ASSIGNED TASK —
Only the lines from the one with "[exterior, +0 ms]" to the end of the data, both ends included, should be output, exactly as they stand and without pictures.

SOURCE DATA —
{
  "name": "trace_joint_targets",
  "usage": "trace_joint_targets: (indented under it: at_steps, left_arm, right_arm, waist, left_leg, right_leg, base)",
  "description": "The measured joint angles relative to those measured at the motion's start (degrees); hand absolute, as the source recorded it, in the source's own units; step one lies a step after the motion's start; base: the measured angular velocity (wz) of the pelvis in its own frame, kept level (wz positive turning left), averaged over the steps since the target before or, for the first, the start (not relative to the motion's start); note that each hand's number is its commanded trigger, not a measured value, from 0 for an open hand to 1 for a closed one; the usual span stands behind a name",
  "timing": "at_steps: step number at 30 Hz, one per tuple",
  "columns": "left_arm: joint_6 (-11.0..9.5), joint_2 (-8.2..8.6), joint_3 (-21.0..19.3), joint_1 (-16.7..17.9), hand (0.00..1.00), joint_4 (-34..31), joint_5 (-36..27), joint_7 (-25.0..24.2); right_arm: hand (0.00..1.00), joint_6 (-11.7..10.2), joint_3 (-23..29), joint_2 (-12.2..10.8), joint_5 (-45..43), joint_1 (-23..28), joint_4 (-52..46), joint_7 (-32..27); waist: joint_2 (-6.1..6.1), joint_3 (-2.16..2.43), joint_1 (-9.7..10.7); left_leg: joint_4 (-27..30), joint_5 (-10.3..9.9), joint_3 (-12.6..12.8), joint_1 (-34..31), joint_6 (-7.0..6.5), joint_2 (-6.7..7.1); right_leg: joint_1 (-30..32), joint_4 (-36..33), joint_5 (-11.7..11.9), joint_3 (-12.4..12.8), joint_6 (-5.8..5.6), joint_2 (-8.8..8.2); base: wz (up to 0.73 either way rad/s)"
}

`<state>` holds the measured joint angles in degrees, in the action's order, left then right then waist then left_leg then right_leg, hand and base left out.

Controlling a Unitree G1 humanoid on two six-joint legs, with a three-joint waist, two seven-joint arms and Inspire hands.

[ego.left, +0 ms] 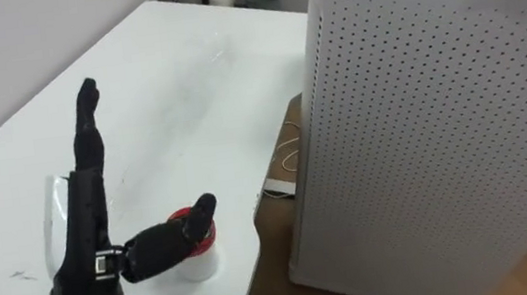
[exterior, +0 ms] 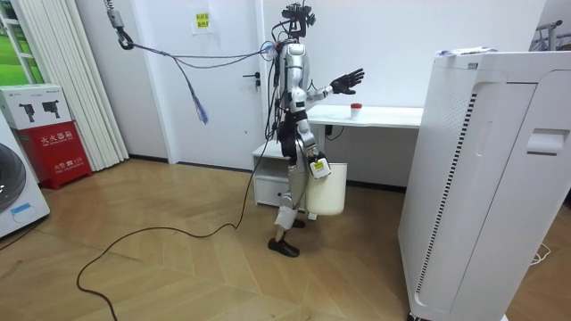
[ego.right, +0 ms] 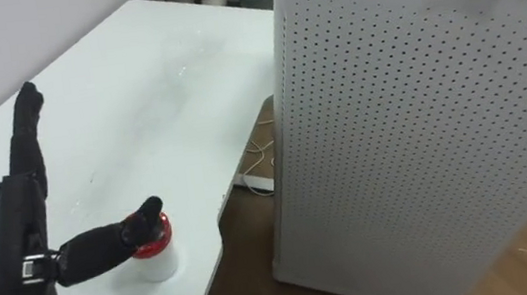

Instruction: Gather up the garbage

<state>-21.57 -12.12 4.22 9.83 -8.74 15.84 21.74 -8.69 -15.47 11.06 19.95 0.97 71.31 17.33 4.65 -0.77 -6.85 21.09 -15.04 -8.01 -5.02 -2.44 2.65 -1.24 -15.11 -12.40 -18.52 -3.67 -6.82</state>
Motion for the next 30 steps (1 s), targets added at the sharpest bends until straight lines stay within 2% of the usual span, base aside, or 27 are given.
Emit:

SOLUTION —
[exterior, +0 ms] 
[ego.right, +0 ms] 

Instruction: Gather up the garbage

<state>-21.57 -12.12 4.22 9.83 -8.74 15.84 21.74 -8.69 -15.47 11.06 19.95 0.97 71.31 17.33 4.65 -0.77 -6.85 21.09 -15.04 -8.01 -5.02 -2.44 2.65 -1.24 -15.11 -12.40 -18.52 -3.67 -6.82</state>
Motion for the next 30 steps (1 s), targets added at the sharpest bends until straight lines stay within 2% of the usual span, base aside, or 27 are given.
Emit:

The required output is now complete.